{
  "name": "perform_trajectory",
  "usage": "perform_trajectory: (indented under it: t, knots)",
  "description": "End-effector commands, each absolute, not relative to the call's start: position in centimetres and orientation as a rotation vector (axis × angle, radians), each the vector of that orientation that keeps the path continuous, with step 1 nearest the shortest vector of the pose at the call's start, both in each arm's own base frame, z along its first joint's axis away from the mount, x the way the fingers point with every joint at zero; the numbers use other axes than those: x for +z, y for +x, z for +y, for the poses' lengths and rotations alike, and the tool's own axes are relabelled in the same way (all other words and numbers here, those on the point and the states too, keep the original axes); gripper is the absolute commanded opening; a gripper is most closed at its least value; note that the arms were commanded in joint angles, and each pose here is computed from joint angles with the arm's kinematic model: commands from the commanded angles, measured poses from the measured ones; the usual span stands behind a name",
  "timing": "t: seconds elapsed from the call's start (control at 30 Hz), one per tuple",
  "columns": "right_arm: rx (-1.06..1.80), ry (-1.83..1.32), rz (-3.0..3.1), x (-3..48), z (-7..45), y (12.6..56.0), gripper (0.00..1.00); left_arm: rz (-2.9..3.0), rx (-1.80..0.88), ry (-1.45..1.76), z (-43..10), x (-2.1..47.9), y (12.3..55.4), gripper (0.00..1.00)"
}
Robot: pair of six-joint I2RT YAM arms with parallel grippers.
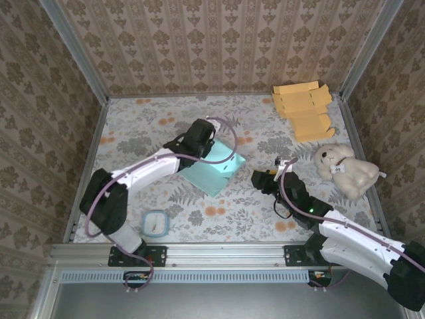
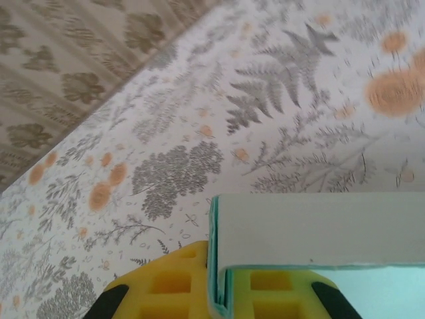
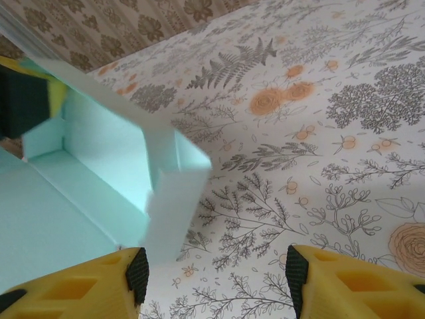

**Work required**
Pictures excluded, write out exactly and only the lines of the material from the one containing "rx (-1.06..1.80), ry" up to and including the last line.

**Solution to this task**
  "columns": "right_arm: rx (-1.06..1.80), ry (-1.83..1.32), rz (-3.0..3.1), x (-3..48), z (-7..45), y (12.6..56.0), gripper (0.00..1.00); left_arm: rz (-2.9..3.0), rx (-1.80..0.88), ry (-1.45..1.76), z (-43..10), x (-2.1..47.9), y (12.3..55.4), gripper (0.00..1.00)"
}
Robot: pair of six-joint I2RT YAM arms with parallel grippers.

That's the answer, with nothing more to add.